When you answer, copy every line of the listing below exactly.

★ ★ ★ ★ ★ ★ ★

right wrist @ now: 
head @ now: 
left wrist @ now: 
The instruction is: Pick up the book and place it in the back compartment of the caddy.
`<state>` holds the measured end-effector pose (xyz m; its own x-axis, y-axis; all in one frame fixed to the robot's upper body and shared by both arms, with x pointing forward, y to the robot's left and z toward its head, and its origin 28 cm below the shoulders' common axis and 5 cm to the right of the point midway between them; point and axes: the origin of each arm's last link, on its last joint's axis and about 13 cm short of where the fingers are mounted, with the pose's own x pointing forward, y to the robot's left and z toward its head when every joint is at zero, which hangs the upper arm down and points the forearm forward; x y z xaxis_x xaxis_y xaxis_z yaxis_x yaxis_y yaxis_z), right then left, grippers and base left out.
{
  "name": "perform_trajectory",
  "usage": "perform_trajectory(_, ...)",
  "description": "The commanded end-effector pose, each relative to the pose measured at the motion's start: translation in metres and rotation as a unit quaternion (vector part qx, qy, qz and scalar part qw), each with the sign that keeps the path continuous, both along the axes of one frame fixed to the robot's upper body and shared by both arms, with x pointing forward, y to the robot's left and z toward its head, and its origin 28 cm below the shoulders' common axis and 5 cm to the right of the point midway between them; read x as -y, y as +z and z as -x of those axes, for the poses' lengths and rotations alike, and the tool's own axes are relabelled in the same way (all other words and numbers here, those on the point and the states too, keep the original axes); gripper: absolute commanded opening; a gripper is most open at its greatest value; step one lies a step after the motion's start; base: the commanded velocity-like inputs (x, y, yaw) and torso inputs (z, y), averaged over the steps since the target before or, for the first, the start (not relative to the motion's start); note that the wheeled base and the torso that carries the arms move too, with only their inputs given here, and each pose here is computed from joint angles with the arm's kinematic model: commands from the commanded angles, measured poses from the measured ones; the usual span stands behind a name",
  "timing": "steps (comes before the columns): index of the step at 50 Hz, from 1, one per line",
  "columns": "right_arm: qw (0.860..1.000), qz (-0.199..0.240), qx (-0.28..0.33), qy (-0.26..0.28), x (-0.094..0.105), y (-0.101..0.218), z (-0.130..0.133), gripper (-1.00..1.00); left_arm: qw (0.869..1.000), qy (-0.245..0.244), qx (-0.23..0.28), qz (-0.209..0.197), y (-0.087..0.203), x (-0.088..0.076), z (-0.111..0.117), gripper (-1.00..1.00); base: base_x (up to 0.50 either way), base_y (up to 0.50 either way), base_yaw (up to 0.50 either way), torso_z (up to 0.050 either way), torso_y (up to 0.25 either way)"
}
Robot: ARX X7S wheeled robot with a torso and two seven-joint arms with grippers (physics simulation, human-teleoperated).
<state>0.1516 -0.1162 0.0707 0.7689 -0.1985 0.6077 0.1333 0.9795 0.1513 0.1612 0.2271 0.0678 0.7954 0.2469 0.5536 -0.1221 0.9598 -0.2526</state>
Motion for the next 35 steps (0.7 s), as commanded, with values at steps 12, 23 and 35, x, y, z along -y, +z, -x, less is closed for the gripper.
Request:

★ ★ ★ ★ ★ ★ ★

- Your solution
right wrist @ now: 
head @ now: 
left wrist @ now: 
The instruction is: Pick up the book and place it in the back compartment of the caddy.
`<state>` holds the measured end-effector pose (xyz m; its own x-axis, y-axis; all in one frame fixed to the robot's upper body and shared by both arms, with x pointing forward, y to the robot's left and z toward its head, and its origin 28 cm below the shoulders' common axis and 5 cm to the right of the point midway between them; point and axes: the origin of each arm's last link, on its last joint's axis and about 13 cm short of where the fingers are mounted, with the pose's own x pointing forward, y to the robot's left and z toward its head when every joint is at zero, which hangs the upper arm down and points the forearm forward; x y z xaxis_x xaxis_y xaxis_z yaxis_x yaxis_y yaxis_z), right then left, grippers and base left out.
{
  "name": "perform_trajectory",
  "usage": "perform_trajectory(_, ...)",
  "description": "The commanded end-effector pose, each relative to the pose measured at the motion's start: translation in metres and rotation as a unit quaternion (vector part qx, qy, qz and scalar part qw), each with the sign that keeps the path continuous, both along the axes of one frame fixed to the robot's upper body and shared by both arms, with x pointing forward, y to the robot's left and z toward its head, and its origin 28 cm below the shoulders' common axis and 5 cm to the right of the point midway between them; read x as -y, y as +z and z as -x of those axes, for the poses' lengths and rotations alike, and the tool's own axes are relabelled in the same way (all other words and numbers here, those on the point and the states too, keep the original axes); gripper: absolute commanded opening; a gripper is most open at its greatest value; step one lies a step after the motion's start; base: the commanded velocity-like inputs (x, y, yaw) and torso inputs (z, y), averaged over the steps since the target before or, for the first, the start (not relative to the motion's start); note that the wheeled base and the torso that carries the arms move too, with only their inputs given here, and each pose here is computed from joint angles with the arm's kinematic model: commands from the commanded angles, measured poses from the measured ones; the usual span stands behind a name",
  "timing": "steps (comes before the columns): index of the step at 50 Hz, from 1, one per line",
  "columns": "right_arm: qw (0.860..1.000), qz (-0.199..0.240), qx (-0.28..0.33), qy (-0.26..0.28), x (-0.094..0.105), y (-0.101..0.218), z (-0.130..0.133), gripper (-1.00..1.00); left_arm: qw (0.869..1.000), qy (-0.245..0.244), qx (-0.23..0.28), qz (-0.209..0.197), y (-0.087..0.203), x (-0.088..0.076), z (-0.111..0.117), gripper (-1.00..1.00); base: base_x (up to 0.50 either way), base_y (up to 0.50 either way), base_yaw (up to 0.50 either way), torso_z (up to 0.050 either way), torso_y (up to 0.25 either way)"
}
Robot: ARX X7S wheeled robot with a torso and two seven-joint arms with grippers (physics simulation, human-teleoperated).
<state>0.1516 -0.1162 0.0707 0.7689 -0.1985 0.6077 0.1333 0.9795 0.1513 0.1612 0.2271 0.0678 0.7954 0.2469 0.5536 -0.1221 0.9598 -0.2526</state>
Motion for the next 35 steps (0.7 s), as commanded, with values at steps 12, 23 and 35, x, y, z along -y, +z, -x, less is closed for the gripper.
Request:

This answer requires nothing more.